- [YOUR GOAL]:
Nothing but the listing below, retyped exactly, should appear in the answer.

- [GIVEN DATA]:

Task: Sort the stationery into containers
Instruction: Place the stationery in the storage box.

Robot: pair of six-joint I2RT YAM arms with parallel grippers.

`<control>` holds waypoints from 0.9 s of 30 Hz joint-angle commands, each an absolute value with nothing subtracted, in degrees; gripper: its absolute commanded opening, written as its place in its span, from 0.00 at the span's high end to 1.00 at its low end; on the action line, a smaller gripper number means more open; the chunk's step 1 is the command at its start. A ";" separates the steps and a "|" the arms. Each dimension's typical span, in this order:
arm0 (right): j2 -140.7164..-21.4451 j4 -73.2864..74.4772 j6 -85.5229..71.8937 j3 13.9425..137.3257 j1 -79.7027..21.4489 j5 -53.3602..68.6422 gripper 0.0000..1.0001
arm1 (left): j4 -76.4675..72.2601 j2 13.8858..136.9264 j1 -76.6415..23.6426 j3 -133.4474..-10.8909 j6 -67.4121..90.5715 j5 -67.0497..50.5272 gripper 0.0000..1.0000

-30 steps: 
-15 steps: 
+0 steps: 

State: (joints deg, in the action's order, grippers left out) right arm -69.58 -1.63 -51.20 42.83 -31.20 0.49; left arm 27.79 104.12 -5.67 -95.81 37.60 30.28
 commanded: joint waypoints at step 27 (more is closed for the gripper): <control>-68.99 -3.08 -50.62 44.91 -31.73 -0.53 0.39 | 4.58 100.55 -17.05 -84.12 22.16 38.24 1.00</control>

- [EXPECTED OUTPUT]:
Task: Sort the stationery into containers
Instruction: Place the stationery in the storage box.

Robot: pair of six-joint I2RT YAM arms with parallel grippers.

`<control>` holds waypoints from 0.9 s of 30 Hz joint-angle commands, each an absolute value with nothing subtracted, in degrees; gripper: its absolute commanded opening, written as its place in its span, from 0.00 at the span's high end to 1.00 at its low end; on the action line, a smaller gripper number means more open; the chunk's step 1 is the command at its start. A ";" separates the steps and a "|" the arms. Each dimension's typical span, in this order:
arm0 (right): j2 -140.7164..-21.4451 j4 -73.2864..74.4772 j6 -85.5229..71.8937 j3 13.9425..137.3257 j1 -79.7027..21.4489 j5 -53.3602..68.6422 gripper 0.0000..1.0001
arm1 (left): j4 -76.4675..72.2601 j2 13.8858..136.9264 j1 -76.6415..23.6426 j3 -133.4474..-10.8909 j6 -67.4121..90.5715 j5 -67.0497..50.5272 gripper 0.0000..1.0000

-30 steps: 
-15 steps: 
+0 steps: 

State: (joints deg, in the action's order, grippers left out) right arm -69.58 -1.63 -51.20 42.83 -31.20 0.49; left arm 27.79 104.12 -5.67 -95.81 37.60 30.28
 commanded: joint waypoints at step 27 (more is closed for the gripper): <control>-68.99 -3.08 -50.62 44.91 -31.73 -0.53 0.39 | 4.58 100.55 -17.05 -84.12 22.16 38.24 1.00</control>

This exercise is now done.